> TASK INSTRUCTIONS
Write out only the lines from the top of the listing below through the one with "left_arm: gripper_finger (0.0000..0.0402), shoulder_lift", exactly as they stand, while keeping pictures out of the copy.

● ● ● ● ● ● ●

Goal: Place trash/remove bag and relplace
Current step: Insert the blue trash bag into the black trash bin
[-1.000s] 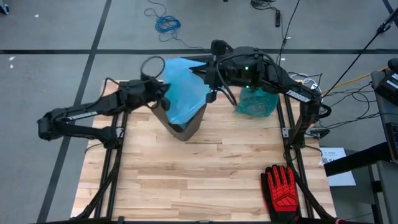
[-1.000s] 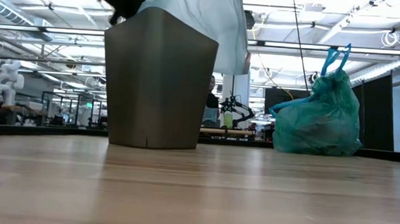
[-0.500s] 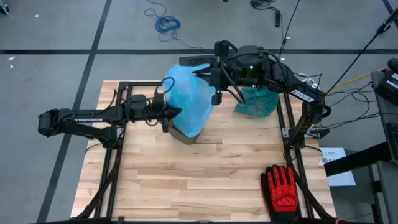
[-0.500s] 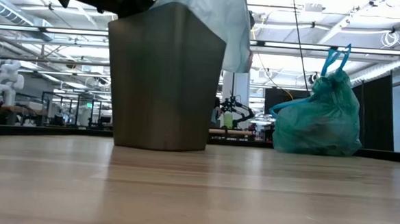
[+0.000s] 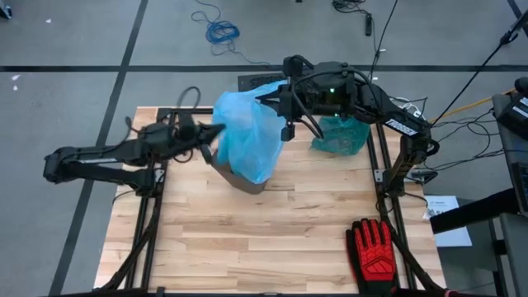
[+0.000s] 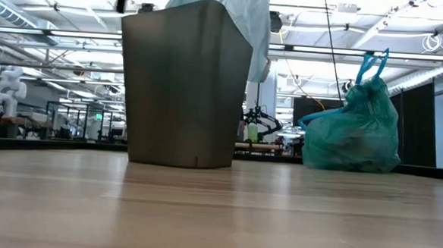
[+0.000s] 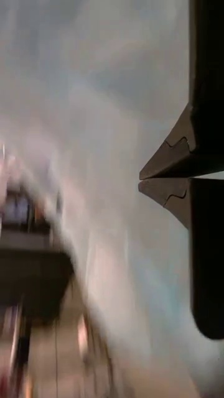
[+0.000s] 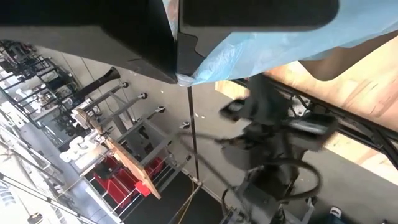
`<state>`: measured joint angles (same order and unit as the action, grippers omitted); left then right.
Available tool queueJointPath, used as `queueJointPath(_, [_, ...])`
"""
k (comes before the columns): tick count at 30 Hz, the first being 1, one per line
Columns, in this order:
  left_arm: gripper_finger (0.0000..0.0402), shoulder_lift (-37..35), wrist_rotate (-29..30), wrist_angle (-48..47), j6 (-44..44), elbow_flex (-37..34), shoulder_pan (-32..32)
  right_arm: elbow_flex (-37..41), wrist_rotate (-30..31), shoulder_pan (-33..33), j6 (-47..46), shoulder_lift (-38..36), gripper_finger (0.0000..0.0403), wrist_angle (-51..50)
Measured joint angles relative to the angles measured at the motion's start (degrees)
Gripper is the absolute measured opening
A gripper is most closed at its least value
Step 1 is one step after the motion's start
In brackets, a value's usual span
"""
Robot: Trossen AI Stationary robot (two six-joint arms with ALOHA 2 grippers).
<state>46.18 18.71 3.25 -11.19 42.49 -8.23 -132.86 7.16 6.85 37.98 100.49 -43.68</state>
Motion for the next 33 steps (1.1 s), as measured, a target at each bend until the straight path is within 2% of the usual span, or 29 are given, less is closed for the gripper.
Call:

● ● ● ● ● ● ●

> YOUR SOLUTION
Goal: Place trash/remove bag and relplace
Current step: Insert the blue trash bag into the black trash bin
[-1.000s] 
[-1.000s] 
[-0.500s] 
[-0.500s] 
[+0.000s] 
[+0.000s] 
[+0.000s] 
[+0.000s] 
`<state>`: measured joint angles (same order and unit as the action, grippers omitted); left then right.
Available tool queueJointPath, used as `queueJointPath(_, [_, ...])`
"""
k (comes before the columns): tick count at 30 Hz, the first being 1, one per line
Columns, in this order:
  left_arm: gripper_finger (0.0000..0.0402), shoulder_lift (-37..35), wrist_rotate (-29..30), wrist_angle (-48..47), j6 (-44..44), elbow_flex (-37..34), shoulder_pan (-32..32)

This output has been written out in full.